BEGIN Data

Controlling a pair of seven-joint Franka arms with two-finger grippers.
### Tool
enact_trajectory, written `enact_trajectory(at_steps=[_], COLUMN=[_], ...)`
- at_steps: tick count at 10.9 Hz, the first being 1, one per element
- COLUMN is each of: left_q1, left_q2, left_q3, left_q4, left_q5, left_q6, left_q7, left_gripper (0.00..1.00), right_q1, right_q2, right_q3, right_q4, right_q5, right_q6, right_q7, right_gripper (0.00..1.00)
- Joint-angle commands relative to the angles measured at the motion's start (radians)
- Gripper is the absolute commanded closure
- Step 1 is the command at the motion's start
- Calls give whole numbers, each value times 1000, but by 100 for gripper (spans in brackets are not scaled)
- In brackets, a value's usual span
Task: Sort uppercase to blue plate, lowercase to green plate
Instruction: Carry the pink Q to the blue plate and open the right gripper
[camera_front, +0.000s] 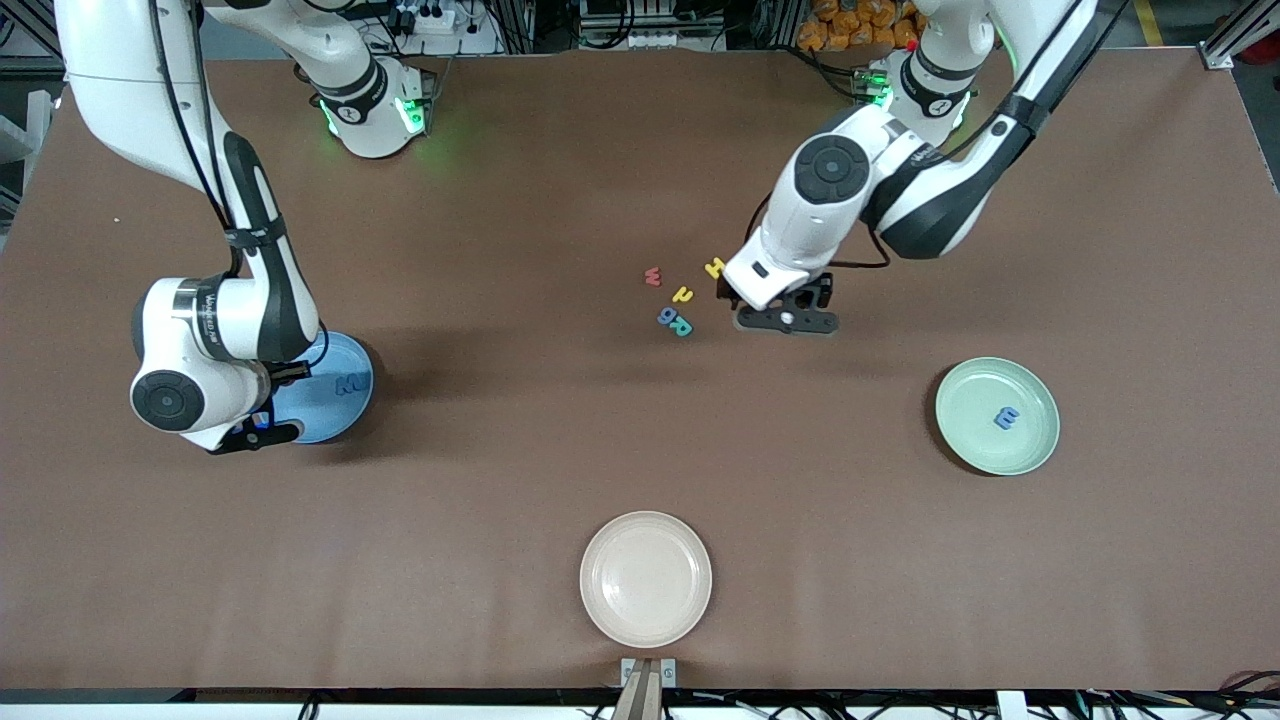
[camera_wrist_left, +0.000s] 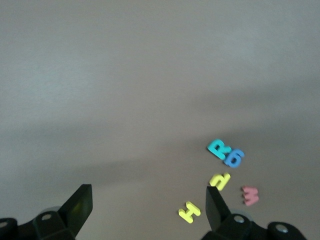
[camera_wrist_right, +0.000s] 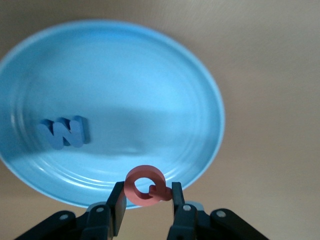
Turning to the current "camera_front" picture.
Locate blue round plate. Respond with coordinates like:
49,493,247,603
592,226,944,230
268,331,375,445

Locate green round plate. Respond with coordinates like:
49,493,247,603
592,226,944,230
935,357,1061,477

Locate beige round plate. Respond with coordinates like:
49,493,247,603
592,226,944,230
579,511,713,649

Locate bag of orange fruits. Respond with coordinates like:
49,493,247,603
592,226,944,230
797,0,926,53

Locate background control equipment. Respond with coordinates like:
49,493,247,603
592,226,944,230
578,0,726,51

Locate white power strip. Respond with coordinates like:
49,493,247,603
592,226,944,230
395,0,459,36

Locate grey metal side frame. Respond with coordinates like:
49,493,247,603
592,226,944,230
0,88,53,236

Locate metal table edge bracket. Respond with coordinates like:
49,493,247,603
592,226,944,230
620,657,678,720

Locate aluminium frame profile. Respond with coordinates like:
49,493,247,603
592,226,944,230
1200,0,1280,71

END Data
BEGIN Data

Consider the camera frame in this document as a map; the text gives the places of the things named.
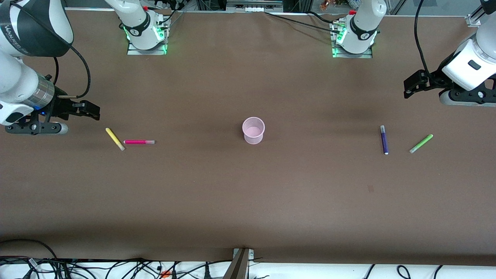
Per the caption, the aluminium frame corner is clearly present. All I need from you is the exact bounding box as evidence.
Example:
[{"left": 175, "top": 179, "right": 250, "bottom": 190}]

END Data
BEGIN Data

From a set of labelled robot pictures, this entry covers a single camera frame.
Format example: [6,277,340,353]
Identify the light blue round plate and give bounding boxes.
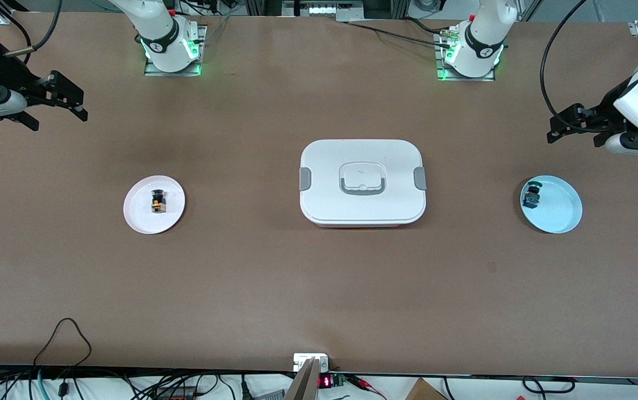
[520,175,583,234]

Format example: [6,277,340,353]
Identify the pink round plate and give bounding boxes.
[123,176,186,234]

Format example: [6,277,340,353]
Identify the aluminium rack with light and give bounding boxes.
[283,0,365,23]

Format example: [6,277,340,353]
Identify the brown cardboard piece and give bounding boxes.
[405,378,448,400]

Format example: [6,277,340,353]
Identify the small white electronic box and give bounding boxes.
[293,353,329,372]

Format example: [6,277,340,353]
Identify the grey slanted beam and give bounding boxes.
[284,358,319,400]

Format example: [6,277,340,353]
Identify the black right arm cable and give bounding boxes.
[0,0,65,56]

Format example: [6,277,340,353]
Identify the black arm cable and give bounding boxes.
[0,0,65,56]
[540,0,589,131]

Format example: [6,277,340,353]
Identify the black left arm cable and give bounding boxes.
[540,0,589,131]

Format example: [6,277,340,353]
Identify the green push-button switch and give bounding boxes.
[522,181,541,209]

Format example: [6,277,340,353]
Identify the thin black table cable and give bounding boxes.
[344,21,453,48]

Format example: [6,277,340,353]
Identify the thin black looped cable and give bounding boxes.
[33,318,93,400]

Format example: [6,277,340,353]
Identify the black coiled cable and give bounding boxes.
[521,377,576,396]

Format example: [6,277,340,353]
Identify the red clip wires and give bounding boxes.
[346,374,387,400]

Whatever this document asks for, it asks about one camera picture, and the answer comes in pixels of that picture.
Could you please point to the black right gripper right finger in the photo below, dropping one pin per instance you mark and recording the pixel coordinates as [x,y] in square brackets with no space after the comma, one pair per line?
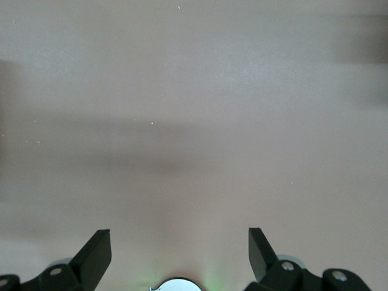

END Data

What you have to do: I would like you to report every line in the listing above that contains "finger".

Reply to the task:
Controlling a pair of seven-joint Franka arms with two-finger grippers.
Could you please point to the black right gripper right finger in the photo below, dropping one pin per instance you mark and recording the pixel coordinates as [x,y] in square brackets with no space after the comma, one pair per line?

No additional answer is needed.